The Signature of All Things, by Elizabeth Gilbert

17465453Alma Whittaker has a mind for classification, identification, detail, and scientific debate. All this makes her a wonderful scientist. It does not, however, make her very good at understanding the people in her life. The Signature of All Things, by Elizabeth Gilbert, follows Alma from her earliest days (in fact, the book actually covers her fathers life first), to her days exploring the island of Tahiti, to her final years in the Netherlands. She spends a lot of her life making brilliant discoveries about mosses (her chosen group of plants) but making a lot of mistakes about her family and friends. Slowly, she comes into a bit of wisdom—as well as working out a stunning scientific theory.

Alma was raised by her undemostrative and sometimes volatile parents to be inquisitive and anything but dull or stupid. She’s not lovely, but her parents don’t really care about that. They value a sharp mind more. Even after the Whittakers adopt the beautiful orphan Prudence, Alma still has pride of place. But even though she has her parents love, everyone else views Alma as odd and unfortunate. Alma seems destined to be a spinster from childhood. Her longing for someone to love her grows almost as quickly as her intellect. Though people are happy to debate with her, no one looks at her with desire.

The first two thirds of the book are slow. We watch Alma come of age while everyone around her marries off. Just when it seems like she has made her peace with her loveless life, Alma meets Ambrose, who sets off a crisis that sends Alma to Tahiti and her great discoveries about life and evolution. One the one hand, Ambrose’s actions could be seen as a good thing. Without him, Alma might have stayed on at her family estate, watching her mosses grow and writing dry books about them. On the other hand, his actions are a terrible heartbreak for Alma, because he was her last chance to have the kind of relationship she always wanted.

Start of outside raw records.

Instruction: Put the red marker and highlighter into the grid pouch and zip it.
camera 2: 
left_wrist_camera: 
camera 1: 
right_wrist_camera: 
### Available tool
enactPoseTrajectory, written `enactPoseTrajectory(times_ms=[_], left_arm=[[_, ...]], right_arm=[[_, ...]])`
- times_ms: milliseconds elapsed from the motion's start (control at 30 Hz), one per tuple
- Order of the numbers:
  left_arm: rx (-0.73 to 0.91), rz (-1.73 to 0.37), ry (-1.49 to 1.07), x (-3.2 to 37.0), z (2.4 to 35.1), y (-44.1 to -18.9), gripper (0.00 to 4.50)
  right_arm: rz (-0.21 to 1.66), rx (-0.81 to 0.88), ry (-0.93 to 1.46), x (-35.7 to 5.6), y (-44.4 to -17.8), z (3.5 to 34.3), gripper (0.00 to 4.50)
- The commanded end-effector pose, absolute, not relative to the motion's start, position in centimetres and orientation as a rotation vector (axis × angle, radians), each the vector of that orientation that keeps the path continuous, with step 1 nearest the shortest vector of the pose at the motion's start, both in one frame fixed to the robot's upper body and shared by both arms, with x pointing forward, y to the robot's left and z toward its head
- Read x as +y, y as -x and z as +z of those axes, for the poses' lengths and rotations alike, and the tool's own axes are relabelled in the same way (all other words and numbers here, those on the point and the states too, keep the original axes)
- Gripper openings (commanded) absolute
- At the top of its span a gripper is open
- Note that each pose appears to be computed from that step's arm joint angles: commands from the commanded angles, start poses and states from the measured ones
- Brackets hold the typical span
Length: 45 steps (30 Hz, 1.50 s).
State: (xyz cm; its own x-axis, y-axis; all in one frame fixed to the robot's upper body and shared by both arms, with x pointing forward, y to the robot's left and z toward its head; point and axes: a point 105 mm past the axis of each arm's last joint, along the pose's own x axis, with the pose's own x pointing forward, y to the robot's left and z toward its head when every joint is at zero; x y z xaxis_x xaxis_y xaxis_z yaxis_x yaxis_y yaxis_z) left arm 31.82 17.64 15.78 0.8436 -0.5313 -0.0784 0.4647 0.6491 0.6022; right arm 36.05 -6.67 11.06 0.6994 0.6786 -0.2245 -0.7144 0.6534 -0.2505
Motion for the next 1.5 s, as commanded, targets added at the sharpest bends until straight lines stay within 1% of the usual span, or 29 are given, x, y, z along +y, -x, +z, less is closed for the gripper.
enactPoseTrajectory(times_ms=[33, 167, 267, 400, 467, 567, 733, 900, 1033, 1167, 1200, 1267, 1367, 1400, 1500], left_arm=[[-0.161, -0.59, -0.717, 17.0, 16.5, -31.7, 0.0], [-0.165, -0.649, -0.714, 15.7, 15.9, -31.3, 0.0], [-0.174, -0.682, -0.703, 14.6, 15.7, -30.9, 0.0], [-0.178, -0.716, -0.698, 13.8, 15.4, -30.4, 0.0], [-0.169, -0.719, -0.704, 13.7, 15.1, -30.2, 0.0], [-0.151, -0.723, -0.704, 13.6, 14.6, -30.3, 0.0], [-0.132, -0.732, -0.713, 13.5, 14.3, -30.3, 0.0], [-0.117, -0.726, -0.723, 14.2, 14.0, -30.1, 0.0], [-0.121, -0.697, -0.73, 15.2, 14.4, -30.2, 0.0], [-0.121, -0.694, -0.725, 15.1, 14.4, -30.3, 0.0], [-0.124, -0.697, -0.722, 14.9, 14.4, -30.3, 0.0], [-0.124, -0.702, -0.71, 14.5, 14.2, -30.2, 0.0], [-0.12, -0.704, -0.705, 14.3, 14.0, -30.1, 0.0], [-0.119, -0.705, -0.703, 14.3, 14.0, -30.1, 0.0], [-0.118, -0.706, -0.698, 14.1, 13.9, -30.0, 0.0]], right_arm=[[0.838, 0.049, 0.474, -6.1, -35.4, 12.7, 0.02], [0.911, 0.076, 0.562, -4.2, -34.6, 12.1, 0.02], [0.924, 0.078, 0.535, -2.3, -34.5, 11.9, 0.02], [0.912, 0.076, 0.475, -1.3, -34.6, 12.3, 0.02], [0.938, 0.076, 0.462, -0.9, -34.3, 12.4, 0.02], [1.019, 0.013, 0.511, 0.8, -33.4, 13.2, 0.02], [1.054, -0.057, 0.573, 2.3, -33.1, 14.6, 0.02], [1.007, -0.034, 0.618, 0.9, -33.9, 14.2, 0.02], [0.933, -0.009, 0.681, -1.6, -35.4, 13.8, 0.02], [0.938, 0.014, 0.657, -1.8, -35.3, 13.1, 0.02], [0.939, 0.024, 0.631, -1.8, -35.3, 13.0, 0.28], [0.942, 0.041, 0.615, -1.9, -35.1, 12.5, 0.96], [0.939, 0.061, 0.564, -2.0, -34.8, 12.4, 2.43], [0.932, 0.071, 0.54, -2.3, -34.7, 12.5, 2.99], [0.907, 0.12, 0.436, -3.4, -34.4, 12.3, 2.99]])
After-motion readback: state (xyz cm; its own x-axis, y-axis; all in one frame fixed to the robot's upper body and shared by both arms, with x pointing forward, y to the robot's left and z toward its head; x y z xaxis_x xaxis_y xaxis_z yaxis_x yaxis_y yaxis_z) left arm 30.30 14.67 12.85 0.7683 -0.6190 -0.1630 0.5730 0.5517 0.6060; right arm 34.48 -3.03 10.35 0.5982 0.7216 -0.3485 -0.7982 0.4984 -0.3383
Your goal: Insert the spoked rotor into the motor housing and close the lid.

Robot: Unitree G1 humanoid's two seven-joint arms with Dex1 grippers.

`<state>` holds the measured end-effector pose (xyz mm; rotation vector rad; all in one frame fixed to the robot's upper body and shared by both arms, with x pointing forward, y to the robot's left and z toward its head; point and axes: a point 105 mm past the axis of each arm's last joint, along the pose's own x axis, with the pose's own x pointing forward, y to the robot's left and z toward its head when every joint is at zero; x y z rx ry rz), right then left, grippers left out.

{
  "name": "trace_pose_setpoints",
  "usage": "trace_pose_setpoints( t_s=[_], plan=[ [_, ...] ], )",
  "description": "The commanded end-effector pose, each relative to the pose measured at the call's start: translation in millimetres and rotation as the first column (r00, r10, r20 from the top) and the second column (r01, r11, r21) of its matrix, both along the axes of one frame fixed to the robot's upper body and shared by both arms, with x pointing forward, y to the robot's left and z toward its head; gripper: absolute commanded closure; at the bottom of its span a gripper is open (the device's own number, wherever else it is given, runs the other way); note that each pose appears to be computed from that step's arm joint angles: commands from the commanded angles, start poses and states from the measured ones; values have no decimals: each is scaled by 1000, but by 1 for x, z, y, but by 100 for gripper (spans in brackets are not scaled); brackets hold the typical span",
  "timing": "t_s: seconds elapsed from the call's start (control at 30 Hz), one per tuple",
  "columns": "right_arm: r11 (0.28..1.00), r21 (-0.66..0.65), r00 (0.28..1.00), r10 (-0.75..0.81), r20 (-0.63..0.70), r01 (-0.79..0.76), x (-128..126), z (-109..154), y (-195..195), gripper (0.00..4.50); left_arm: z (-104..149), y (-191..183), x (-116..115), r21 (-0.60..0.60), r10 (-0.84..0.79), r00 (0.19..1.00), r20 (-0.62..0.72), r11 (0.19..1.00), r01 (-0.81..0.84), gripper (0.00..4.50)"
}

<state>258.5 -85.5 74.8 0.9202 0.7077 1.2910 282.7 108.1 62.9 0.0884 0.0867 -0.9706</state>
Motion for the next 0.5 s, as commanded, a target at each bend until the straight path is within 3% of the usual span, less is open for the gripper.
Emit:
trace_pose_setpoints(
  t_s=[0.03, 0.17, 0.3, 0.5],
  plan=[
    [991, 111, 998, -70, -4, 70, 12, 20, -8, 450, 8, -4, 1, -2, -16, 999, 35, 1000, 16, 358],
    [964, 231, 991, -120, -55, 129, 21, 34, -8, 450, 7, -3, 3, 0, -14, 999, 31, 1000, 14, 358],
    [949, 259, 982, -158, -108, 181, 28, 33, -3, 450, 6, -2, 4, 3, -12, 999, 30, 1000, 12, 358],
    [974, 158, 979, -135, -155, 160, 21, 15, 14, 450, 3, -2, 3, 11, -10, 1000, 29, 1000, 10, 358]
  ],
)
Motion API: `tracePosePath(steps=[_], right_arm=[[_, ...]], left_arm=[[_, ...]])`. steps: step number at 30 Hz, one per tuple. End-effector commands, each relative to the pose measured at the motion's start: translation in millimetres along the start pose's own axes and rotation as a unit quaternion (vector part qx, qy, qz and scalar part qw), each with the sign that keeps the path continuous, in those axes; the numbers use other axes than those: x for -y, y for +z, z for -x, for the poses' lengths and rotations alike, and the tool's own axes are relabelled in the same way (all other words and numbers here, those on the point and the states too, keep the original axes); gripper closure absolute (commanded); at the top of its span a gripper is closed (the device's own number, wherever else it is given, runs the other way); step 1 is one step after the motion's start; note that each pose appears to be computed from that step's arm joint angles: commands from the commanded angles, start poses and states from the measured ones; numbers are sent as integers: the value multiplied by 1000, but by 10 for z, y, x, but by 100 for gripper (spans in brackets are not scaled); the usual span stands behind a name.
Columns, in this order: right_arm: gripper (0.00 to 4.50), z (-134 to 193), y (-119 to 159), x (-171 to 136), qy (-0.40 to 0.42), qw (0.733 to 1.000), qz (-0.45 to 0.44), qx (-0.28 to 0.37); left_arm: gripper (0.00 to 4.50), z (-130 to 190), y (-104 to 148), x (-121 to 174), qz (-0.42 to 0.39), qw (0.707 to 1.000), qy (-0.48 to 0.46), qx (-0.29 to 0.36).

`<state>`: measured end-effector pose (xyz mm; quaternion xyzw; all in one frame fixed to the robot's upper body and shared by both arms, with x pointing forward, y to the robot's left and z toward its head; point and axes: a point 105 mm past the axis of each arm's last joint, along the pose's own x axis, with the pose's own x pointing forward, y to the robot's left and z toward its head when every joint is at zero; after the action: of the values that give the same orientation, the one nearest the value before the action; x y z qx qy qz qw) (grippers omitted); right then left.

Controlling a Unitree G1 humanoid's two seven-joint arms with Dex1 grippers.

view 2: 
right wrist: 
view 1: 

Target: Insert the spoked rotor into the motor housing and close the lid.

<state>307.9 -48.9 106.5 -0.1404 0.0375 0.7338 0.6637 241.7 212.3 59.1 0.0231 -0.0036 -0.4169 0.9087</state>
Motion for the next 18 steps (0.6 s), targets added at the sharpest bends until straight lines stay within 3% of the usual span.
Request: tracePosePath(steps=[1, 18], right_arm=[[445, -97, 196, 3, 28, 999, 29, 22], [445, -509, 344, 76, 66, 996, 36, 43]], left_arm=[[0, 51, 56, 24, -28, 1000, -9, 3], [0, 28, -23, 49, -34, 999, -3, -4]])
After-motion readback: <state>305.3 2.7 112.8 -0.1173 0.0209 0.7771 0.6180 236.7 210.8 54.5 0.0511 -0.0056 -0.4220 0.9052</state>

The last third of the book, set in Tahiti, feel completely different from the first two thirds. The land is wild compared to the tamed land of the Whittaker estate. The people operate by different rules and codes. But the change of scenery seems to be just what Alma needed to find her way to be complete and find her own purpose. The last third is just crammed with food for thought, almost to the point of being overstuffed.

I liked the ending of The Signature of All Things a lot. I appreciate the wisdom in it, though I wish that Alma had been able to have all of the things she wanted in life. It doesn’t seem fair that she gets to be a brilliant scientist who spends most of her life alone, especially after all the emotional build up of the first two thirds of the book. Perhaps, at the end, The Signature of All Things is a novel about making the best of what one has and what one is capable of. Life never does turn out the way we expect anyway.

One thought on “The Signature of All Things, by Elizabeth Gilbert

  1. This definitely sounds interesting. I think it’s nice that she isn’t given everything she wants in life; sometimes, that’s how life works out. Great review!